This calls for a word-for-word copy of all the data, with each picture removed.

--- Collected data ---

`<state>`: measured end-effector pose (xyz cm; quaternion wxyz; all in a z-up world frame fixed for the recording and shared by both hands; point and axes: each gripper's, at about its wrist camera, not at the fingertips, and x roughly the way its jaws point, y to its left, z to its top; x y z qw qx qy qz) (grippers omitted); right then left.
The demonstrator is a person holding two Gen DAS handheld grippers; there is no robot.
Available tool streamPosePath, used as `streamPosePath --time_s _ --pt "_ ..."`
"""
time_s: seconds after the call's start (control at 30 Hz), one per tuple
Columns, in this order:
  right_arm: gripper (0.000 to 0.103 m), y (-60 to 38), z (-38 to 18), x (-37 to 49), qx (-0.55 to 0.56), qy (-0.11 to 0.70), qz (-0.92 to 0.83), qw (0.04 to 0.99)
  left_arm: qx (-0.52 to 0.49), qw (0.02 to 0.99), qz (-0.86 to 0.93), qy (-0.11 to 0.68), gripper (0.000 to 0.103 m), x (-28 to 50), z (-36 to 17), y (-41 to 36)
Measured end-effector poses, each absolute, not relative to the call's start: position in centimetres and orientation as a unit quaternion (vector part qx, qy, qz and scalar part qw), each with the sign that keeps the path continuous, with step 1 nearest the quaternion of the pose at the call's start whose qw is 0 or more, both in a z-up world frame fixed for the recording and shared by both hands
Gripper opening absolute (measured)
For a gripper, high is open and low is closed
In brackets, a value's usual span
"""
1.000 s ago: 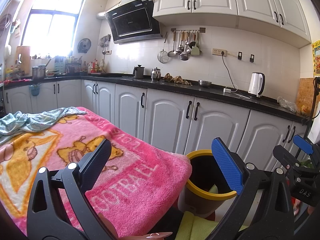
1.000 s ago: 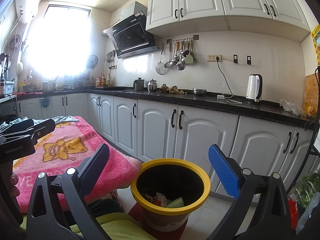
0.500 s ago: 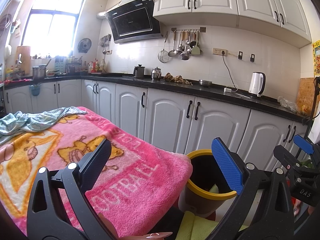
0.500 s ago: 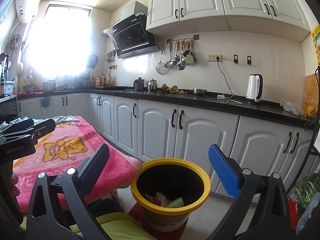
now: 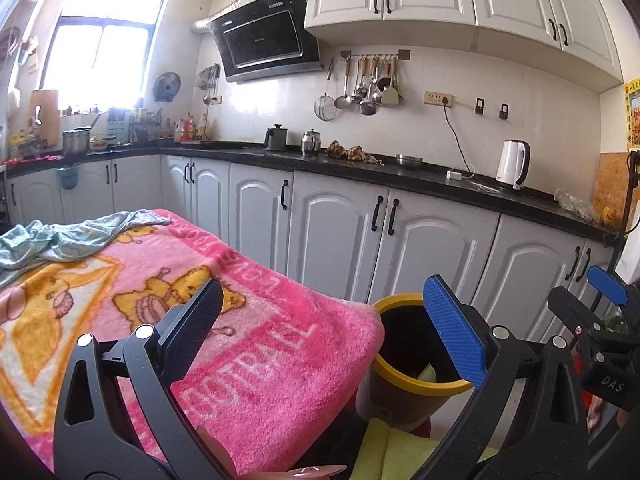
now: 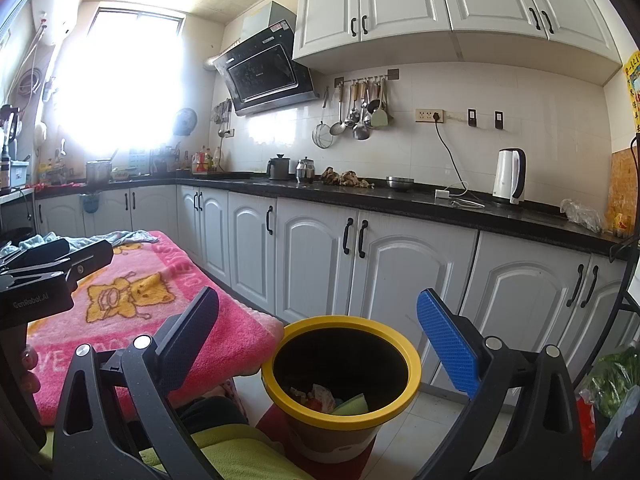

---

Answer below:
`<state>`: measured end-effector pose (xyz cm; quaternion wxyz; all in a z-up world frame fixed for the recording and shared by both hands; point and axes: each gripper's, at about its wrist camera, not at the fingertips, and x roughly the way its jaws point, y to its left, z to its top; x y z qw qx qy qz) (grippers omitted); right then left.
The demonstrator is a person holding two Gen DAS handheld grippers; there is no robot.
Available tool streamPosePath, used as `streamPosePath --time_s _ --pt "_ ..."`
"""
time_s: seconds after the call's start (control at 30 Hz), one per tuple
Columns, in this order:
  right_arm: gripper (0.000 to 0.103 m), y (-60 to 38), z (-38 to 18), x (-37 to 49), qx (-0.55 to 0.56), qy (-0.11 to 0.70), qz (-0.92 to 0.83), qw (0.04 to 0.99)
  left_arm: qx (-0.52 to 0.49), qw (0.02 to 0.99), qz (-0.86 to 0.93), qy (-0.11 to 0.68), gripper (0.000 to 0.103 m), x (-28 to 50), z (-36 to 17), y (-41 to 36)
Measured end-effector poses, each absolute, not relative to the call's start: position in centimetres and orientation as a unit quaternion (vector part qx, qy, qz and scalar part qw), each with the sign that keeps the path continuous, with step 1 nearest the quaternion of the pose at the call's start whose qw is 0 or more, both in a z-up world frame fixed for the recording and shared by both hands
Gripper opening absolute (measured)
For a gripper, high is open and low is closed
In brackets, a value's usual span
"""
1.000 s ago: 
1.000 s ago: 
0.500 s ago: 
0.500 s ago: 
now: 
now: 

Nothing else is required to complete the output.